An important limitation of this study was that the degree of admixture of the Inuit population studied could not be quantified. Moltke et al. (3) showed an important influence of admixture on the MAF of the TBC1D4 variant among Greenlandic Inuit, but the degree of admixture among the GOCADAN population cannot be likewise assessed because of a lack of dense genotyping. Nonetheless, this does not change the clinical relevance of these findings, since an important proportion of the North American Inuit population carries the TBC1D4 variant.

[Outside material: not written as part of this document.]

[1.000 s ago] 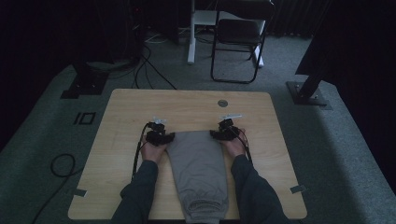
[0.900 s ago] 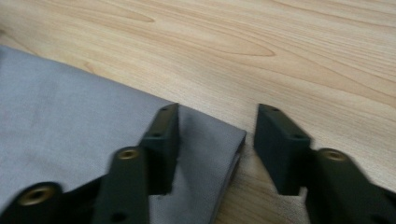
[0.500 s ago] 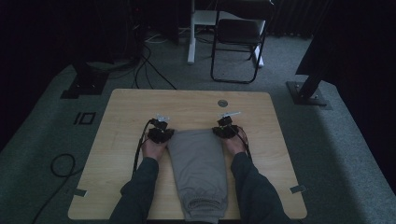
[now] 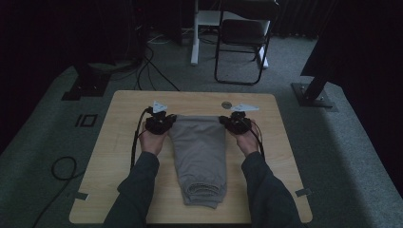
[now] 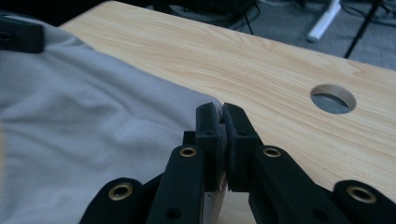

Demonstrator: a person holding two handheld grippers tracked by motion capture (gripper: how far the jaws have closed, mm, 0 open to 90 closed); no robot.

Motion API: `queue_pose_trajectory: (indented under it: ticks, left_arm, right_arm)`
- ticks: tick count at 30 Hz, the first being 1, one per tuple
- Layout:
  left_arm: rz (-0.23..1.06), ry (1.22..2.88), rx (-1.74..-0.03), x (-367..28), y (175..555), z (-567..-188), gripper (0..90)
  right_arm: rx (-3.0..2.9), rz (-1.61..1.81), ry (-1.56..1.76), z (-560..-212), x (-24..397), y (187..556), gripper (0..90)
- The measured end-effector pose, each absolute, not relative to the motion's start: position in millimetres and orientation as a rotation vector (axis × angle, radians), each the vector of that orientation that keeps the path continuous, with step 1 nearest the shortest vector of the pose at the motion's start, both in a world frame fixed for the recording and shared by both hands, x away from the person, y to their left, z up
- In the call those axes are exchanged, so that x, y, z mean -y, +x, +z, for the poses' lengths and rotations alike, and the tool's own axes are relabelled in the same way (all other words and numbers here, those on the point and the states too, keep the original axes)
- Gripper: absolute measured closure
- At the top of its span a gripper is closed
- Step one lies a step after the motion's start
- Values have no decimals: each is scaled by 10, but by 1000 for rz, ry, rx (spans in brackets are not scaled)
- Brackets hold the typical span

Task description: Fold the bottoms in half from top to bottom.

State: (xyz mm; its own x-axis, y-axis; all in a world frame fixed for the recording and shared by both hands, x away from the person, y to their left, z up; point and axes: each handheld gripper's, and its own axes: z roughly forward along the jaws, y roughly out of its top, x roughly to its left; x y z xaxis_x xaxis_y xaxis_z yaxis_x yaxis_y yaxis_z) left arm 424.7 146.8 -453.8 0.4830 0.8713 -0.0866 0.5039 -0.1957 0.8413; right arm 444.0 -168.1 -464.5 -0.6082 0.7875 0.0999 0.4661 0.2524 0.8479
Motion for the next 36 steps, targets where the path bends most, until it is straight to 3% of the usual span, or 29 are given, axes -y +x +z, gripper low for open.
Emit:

Detecting the presence of the TBC1D4 variant in the Inuit population might be important not only for diagnostic purposes but also for therapeutic decision making. TBC1D4 carriers represent a subgroup of patients with type 2 diabetes who may be good candidates for specific pharmacologic treatments. This is because the mechanism of action of TBC1D4 could suggest a better response of carriers to insulin sensitizers (29,30) than to other first-line type 2 diabetes oral antihyperglycemic drugs, such as sulfonylureas. However, this hypothesis should be tested in clinical trials. Finally, our findings could be applied in pharmacologic research, as TBC1D4 may represent a potential drug target for type 2 diabetes.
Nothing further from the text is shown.